__Problem__
Search the data below, and report every line in which "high" occurs.

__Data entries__
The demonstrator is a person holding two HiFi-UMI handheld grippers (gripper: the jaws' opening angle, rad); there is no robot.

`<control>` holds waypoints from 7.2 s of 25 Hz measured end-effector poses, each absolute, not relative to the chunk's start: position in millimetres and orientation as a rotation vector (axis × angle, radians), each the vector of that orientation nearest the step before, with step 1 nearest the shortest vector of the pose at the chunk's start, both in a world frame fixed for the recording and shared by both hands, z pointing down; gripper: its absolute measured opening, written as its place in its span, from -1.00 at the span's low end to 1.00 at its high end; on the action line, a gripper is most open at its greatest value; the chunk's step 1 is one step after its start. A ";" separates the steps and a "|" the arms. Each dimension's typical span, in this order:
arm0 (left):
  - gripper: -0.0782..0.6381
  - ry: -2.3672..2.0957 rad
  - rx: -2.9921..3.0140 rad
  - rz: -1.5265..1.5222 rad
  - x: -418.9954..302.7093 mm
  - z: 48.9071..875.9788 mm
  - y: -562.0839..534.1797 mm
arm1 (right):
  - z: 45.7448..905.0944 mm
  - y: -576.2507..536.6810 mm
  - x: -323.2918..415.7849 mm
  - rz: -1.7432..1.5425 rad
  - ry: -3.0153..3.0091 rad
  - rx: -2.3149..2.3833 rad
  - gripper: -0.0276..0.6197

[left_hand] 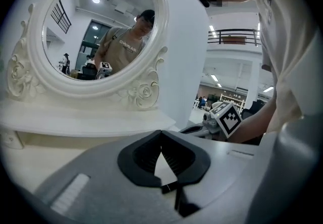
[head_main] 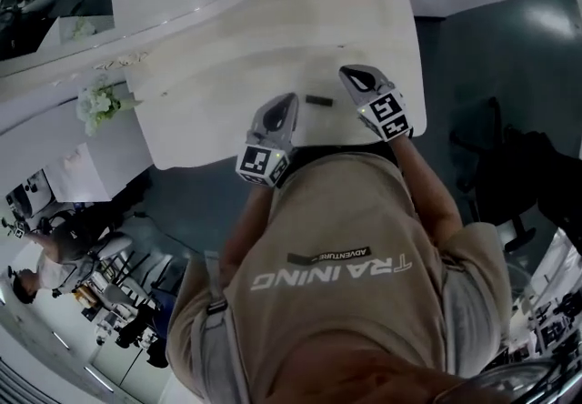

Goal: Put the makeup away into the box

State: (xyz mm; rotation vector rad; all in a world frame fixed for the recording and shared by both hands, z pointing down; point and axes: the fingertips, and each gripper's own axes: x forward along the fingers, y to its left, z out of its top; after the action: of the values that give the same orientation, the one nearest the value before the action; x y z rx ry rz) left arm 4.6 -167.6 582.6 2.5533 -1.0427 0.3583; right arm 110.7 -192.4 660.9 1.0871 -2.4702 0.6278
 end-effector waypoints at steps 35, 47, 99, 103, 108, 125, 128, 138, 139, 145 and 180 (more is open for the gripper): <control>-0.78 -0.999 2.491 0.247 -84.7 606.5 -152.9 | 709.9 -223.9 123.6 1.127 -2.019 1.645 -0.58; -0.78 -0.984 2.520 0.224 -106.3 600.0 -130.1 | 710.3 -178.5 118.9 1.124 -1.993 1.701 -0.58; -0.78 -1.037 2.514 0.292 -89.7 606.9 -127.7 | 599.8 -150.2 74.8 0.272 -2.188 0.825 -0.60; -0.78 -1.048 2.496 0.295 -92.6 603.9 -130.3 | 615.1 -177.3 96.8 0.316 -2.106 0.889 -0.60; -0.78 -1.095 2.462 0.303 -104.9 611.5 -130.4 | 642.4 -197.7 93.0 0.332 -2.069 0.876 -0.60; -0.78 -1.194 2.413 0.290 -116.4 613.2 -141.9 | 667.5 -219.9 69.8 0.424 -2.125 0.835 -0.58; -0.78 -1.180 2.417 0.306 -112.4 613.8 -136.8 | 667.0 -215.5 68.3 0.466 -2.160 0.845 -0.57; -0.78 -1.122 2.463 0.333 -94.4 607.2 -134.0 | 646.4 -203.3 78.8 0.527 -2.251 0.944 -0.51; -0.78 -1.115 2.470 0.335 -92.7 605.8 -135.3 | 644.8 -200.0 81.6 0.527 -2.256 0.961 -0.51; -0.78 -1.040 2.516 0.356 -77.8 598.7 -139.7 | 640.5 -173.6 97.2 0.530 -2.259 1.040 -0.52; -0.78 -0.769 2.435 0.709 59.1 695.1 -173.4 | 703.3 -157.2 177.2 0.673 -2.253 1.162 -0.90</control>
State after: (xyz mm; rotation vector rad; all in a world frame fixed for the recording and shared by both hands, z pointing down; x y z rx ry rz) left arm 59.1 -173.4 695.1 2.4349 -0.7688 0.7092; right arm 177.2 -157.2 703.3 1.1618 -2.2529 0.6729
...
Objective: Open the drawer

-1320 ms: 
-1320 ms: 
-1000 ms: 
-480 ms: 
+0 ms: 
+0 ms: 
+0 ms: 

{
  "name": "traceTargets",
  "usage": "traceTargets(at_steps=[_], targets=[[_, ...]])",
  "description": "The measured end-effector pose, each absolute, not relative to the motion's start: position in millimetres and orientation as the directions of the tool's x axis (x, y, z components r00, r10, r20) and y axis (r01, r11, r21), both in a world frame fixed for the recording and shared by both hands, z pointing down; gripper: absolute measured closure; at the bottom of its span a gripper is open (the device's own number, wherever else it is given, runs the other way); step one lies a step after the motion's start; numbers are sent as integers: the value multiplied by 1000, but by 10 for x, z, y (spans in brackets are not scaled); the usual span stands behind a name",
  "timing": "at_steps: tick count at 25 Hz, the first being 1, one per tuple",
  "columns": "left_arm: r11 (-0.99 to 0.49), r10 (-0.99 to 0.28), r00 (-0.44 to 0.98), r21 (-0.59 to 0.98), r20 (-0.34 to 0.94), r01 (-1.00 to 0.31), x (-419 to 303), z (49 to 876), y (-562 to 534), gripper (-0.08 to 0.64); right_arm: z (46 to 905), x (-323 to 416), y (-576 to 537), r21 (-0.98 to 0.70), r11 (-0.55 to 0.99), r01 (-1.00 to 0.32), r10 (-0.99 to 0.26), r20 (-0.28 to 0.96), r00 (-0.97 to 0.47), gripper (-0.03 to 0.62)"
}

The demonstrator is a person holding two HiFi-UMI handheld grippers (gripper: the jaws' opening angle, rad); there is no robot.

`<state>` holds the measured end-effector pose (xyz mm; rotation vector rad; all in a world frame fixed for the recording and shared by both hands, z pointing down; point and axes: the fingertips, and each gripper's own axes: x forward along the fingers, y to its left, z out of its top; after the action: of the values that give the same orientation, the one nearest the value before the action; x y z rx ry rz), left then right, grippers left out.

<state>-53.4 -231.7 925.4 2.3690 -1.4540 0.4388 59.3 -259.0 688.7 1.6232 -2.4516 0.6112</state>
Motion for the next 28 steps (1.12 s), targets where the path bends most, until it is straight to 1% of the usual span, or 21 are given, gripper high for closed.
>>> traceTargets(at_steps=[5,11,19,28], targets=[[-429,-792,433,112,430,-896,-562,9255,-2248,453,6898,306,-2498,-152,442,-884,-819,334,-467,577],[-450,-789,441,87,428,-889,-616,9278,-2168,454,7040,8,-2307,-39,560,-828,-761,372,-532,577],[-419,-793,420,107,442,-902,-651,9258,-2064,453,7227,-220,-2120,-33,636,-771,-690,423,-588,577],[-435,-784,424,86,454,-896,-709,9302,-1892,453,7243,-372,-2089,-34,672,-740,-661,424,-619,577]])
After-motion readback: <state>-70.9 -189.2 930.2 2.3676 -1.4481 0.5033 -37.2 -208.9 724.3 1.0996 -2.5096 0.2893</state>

__Exercise response__
`<control>` holds waypoints from 7.2 s of 25 Hz measured end-effector poses, each absolute, not relative to the chunk's start: position in millimetres and orientation as a rotation vector (axis × angle, radians), each the vector of that orientation nearest the step before, with step 1 nearest the shortest vector of the pose at the chunk's start, both in a world frame fixed for the recording and shared by both hands, z pointing down; gripper: its absolute measured opening, written as its place in its span, from -1.00 at the span's low end to 1.00 at its high end; on the action line, a gripper is most open at its greatest value; the chunk's step 1 is one step after its start. A ";" separates the steps and a "|" the arms. Each dimension's typical span, in this order:
Motion for the next 28 steps (1.12 s), targets where the path bends most, until it is straight to 1% of the usual span, or 21 are given, gripper high for closed.

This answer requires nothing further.